The development of term fixings could help to bolster order book liquidity, as it would pave the way for electronic platforms to run auctions, much like the foreign exchange market’s 4pm fix in London. The auctions enable matched bids and offers to trade at a price that is deemed to be fair and consistent, encouraging further participation.
Official sector support for quote-based term Sonia stems in part from scant liquidity in spot-starting OIS transactions. An estimated 90% of Sonia swap trades are forward-starting, focusing on Monetary Policy Committee dates.
Building a transaction-based benchmark from forward rates requires proprietary modelling or interpolation and is described by one critic as “trying to fit a square peg in a round hole”.
To incorporate forward-starting instruments, IHS Markit constructs a base curve using futures settlement levels and overlays it with swap transactions. Forward-starting instruments are then assigned on the appropriate business days to which they relate and the rates are compounded up to the appropriate periods. For example, a spot-starting one-month swap comprises 20 to 22 observation days, which would all be inputs into the benchmark. A one-month swap starting in two weeks’ time would be allocated only to the last two weeks of that period, with the rate compounded up for those business days it relates to.

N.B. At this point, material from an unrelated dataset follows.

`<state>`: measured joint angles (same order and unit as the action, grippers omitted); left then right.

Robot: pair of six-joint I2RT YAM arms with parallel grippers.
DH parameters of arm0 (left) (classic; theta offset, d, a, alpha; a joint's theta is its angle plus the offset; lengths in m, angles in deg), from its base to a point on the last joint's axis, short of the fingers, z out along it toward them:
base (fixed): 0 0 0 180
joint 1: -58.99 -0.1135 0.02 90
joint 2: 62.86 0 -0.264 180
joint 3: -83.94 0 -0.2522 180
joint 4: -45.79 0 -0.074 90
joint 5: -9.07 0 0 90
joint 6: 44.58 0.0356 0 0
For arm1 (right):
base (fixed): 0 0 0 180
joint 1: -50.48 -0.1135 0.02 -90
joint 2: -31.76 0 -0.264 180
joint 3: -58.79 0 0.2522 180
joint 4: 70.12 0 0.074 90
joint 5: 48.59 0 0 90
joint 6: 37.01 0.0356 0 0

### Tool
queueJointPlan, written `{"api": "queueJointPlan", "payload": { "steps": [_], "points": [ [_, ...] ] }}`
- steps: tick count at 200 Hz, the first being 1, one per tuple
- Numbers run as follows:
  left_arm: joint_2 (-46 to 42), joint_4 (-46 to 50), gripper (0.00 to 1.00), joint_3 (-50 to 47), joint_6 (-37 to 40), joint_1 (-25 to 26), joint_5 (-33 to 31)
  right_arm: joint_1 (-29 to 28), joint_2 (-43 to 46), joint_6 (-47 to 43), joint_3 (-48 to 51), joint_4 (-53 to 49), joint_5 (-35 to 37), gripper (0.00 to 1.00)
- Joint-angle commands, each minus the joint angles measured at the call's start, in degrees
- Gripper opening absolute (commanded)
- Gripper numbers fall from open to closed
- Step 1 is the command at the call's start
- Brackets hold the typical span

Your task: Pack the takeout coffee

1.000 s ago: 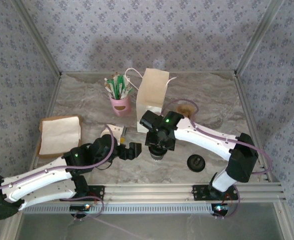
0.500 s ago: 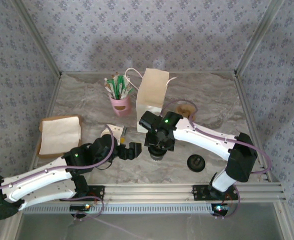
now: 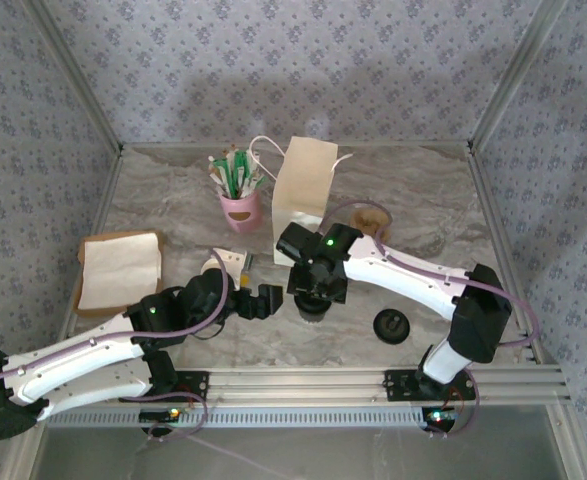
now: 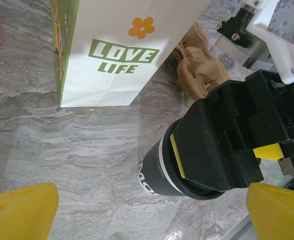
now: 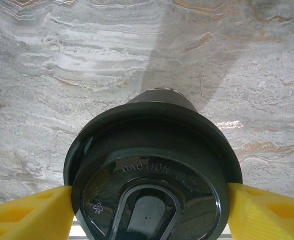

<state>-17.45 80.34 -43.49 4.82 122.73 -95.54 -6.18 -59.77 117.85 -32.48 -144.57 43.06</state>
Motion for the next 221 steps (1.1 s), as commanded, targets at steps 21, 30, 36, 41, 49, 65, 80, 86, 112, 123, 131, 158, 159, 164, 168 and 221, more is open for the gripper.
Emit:
{"api": "queueJointPlan", "payload": {
  "steps": [21, 30, 36, 41, 49, 65, 80, 86, 112, 123, 131, 158, 159, 164, 168, 221],
  "points": [
    [-0.4, -0.9, 0.96, -0.4, -0.6, -0.5, -0.4, -0.1, -1.6, -0.4, 1.0, -0.7, -0.9, 0.78],
    [-0.4, -0.9, 0.96, -0.4, -0.6, -0.4, -0.4, 0.0, -1.5, -0.4, 1.0, -0.7, -0.9, 0.78],
    [-0.4, -0.9, 0.96, -0.4, -0.6, -0.5, -0.4, 0.1, -1.5, -0.4, 1.0, -0.7, -0.9, 0.78],
    [-0.4, -1.0, 0.96, -0.5, -0.6, -0.6, -0.4, 0.1, -1.6, -0.4, 1.1, -0.8, -0.8, 0.78],
    [-0.4, -1.1, 0.96, -0.5, -0.6, -0.6, -0.4, 0.2, -1.6, -0.4, 1.2, -0.9, -0.8, 0.78],
    [-0.3, -1.3, 0.96, -0.5, -0.6, -0.6, -0.3, 0.4, -2.0, -0.4, 1.5, -1.2, -0.6, 0.78],
    [-0.3, -1.3, 0.96, -0.5, -0.7, -0.6, -0.3, 0.5, -2.4, -0.5, 1.8, -1.9, 0.2, 0.77],
    [-0.2, -1.3, 0.96, -0.5, -0.7, -0.6, -0.3, 0.6, -2.6, -0.4, 2.1, -1.9, 0.3, 0.77],
    [-0.1, -1.4, 0.96, -0.5, -0.6, -0.6, -0.3, 0.5, -3.3, -0.5, 2.7, -1.5, 1.0, 0.76],
    [-0.2, -1.4, 0.96, -0.6, -0.6, -0.6, -0.2, 0.4, -3.6, -0.5, 3.1, -1.2, 1.5, 0.76],
    [-0.2, -1.3, 0.96, -0.5, -0.7, -0.6, -0.2, 0.1, -3.7, -0.4, 3.3, -1.3, 1.7, 0.76],
    [-0.2, -1.4, 0.96, -0.6, -0.7, -0.6, -0.3, -0.6, -4.2, -0.5, 3.7, -1.7, 2.8, 0.76],
    [-0.1, -1.4, 0.96, -0.6, -0.7, -0.6, -0.3, -0.6, -4.2, -0.5, 3.7, -1.7, 2.8, 0.76],
    [-0.1, -1.4, 0.96, -0.6, -0.7, -0.6, -0.2, -0.6, -4.4, -0.5, 3.8, -1.6, 2.7, 0.76],
    [-0.1, -1.4, 0.96, -0.6, -0.7, -0.6, -0.2, -0.7, -4.7, -0.4, 3.9, -1.7, 2.8, 0.76],
    [-0.1, -1.4, 0.96, -0.5, -0.7, -0.7, -0.2, -0.7, -5.8, -0.5, 3.5, -2.1, 2.3, 0.76]
  ]
}}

The aim, according to IHS Markit, is to maximise data quantity and quality. By using futures, spot and forward-starting OIS, the rate combines high trade count and high notional. On a typical day, the number of futures trades is around five times higher than the number of OIS trades, while volume of OIS transactions is around 10 times that seen in futures markets.
Futures and OIS are quite complementary with different trading styles, different participants and the number and size of transactions is quite differentMarcus Schüler, IHS Markit
“Futures and OIS are quite complementary with different trading styles, different participants and the number and size of transactions is quite different,” says Marcus Schüler, head of benchmarks at IHS Markit. “When you look at BMR and Iosco principles, we feel that quantity and size of trades makes it a very robust benchmark, so we like the combination of the two.”

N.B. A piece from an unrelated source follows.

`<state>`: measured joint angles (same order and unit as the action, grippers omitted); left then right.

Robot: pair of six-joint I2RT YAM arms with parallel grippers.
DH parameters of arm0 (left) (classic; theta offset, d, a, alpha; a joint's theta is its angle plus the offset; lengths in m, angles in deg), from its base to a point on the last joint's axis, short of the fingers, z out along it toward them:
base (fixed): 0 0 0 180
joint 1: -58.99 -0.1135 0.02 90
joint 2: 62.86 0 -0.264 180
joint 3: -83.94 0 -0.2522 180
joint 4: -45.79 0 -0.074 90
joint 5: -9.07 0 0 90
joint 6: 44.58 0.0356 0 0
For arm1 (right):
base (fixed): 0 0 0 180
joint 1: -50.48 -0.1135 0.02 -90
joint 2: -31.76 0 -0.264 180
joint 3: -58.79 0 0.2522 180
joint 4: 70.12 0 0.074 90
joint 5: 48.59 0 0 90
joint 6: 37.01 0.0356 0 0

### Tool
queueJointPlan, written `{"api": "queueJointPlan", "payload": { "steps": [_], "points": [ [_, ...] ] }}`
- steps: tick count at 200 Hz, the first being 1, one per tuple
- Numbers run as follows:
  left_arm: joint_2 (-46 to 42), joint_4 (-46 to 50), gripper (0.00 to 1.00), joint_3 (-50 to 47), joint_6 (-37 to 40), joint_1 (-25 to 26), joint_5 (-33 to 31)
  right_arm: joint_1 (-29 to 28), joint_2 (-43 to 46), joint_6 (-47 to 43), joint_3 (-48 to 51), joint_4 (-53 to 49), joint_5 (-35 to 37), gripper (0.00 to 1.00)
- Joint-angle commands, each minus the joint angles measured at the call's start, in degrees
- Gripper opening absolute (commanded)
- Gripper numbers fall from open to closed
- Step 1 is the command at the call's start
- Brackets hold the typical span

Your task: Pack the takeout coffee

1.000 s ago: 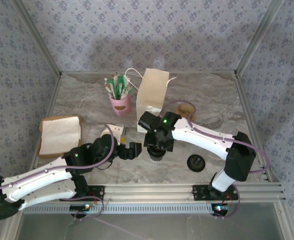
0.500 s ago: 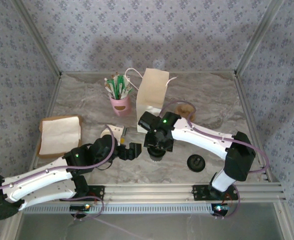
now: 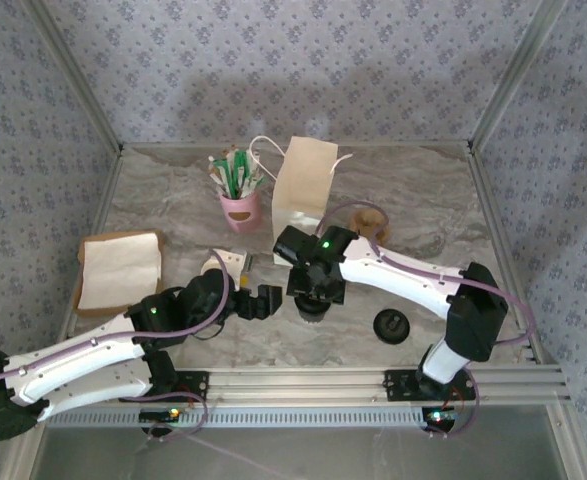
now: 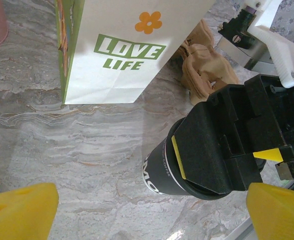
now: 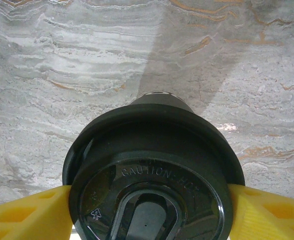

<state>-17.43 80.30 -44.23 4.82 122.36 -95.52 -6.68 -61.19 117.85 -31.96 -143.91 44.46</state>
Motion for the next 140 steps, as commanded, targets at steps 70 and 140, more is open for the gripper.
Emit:
{"api": "queueJointPlan", "payload": {
  "steps": [70, 140],
  "points": [
    [0.2, -1.6, 0.96, 0.5, -0.6, -0.4, -0.1, -0.2, 0.1, -0.4, -0.5, -5.8, 2.2, 0.84],
    [0.9, -1.6, 0.96, 1.1, -0.6, -0.4, 0.1, -0.2, 2.3, -0.4, -3.2, -7.0, 3.1, 0.9]
  ]
}}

Critics counter that the interpolation method makes it hard for users to model the benchmark to check the validity of rates or predict future price movements.
Some even question why IHS Markit would take the trouble to produce a rate that goes against the methodology recommended by the UK regulator, particularly as the benchmark will be relevant for only an estimated 10% of loans by value, according to a January paper by the working group on sterling risk-free rates.

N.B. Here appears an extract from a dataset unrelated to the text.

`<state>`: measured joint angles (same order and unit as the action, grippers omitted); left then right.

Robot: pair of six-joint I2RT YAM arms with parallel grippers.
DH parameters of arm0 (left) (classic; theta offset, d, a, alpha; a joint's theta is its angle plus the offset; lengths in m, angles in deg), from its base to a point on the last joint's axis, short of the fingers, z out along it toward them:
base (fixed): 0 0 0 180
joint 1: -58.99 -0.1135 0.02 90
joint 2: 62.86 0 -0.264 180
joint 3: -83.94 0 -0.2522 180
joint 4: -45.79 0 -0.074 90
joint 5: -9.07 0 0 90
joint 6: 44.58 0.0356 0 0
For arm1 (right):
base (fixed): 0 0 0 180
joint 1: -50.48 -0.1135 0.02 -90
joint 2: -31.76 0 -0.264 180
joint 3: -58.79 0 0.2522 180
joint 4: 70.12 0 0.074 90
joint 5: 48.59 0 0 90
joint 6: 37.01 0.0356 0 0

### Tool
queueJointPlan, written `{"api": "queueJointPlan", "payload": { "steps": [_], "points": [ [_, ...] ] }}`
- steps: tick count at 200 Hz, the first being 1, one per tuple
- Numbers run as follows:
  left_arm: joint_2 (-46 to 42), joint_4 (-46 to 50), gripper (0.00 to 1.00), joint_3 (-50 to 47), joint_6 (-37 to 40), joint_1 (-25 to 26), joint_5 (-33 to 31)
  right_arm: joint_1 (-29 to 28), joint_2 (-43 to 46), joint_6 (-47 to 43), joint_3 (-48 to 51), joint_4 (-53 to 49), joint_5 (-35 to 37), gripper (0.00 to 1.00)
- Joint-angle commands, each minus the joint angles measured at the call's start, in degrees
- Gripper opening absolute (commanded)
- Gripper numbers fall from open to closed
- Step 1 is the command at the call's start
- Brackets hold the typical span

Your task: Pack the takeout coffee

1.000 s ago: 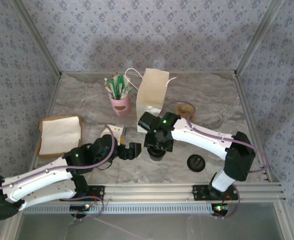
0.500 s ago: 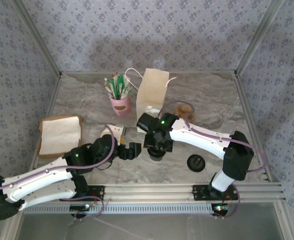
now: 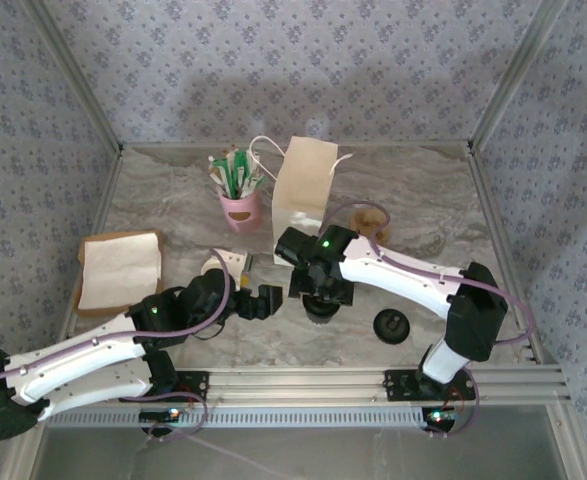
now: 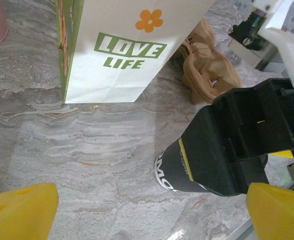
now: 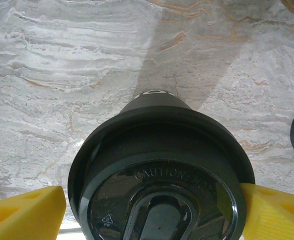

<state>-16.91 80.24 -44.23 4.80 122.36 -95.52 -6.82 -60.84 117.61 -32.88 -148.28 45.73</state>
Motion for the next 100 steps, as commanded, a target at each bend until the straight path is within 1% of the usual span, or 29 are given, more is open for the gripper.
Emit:
{"api": "queueJointPlan", "payload": {
  "steps": [1, 65, 75, 100],
  "points": [
    [0.4, -1.5, 0.96, 1.1, -0.6, -0.4, 0.1, -0.1, 1.9, -0.1, -2.3, -2.6, 1.8, 0.9],
    [1.9, -2.0, 0.96, 1.9, -0.6, -0.3, 0.5, 0.4, 2.6, -0.1, -0.7, -0.9, 2.0, 0.9],
    [2.4, -2.3, 0.92, 2.0, -0.5, -0.4, 0.9, 0.7, 2.4, -0.1, -0.2, -0.6, 1.8, 0.9],
    [5.0, -4.3, 0.76, 2.3, -0.8, -0.4, 3.1, 1.3, 1.9, -0.2, 1.0, 1.1, 0.5, 0.93]
  ]
}}
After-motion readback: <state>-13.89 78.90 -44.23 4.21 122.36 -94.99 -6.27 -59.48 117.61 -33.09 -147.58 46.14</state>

“All these methodologies are fine and replicable and will work for the limited usage that term Sonia is going to have. But if the [Clob-based] model laid out by the working group is what banks and end-users thought made the most sense, why fight that when you’re producing a credible rate that is only going to have a niche usage?” says a second benchmark expert.
However, it’s not clear how – or whether – regulators will stop lenders and borrowers from using a BMR- and Iosco-compliant benchmark more widely if participants end up coalescing around one of the term rates.